→ Instructions for the task: Each line of the data that mentions the string "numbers" needs to be identified and copied.

→ The data:
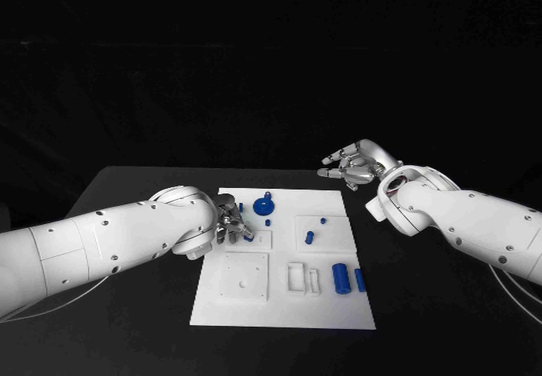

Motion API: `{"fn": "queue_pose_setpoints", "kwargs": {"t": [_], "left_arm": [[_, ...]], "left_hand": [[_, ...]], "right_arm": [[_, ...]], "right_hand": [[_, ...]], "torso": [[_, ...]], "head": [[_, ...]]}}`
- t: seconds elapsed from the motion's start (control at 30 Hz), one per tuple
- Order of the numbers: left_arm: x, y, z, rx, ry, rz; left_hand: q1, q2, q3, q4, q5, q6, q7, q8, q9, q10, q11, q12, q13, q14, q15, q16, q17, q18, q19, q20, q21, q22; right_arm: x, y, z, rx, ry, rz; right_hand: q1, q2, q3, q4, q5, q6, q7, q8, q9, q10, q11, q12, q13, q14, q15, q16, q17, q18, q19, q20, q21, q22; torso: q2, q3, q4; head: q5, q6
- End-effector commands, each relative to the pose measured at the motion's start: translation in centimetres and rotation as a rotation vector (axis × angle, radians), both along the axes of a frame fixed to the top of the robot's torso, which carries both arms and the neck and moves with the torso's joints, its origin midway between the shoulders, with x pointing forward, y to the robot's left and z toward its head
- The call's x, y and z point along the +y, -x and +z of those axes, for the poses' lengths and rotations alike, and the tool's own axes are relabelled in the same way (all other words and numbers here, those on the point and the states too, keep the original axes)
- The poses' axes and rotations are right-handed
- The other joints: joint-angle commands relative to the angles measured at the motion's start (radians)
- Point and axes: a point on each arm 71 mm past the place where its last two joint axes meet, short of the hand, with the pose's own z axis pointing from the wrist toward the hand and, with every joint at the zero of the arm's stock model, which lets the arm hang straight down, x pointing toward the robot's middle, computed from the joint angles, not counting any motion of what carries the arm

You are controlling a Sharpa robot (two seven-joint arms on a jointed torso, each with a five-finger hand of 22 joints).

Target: Assemble the parts on the task board

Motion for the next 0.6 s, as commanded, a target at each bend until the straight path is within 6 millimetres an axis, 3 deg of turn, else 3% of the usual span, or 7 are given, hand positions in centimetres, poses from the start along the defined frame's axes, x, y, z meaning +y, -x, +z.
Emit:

→ Written answer:
- Order of the numbers: left_arm: x, y, z, rx, ry, rz; left_hand: q1, q2, q3, q4, q5, q6, q7, q8, q9, q10, q11, q12, q13, q14, q15, q16, q17, q18, q19, q20, q21, q22; right_arm: x, y, z, rx, ry, rz; right_hand: q1, q2, q3, q4, q5, q6, q7, q8, q9, q10, q11, q12, q13, q14, q15, q16, q17, q18, q19, q20, q21, q22; torso: q2, q3, q4; head: q5, q6
- The call's x, y and z point along the +y, -x and +z of those axes, for the poses' lengths and rotations alike, and the tool's own axes are relabelled in the same way (all other words and numbers here, those on the point and the states too, keep the original axes)

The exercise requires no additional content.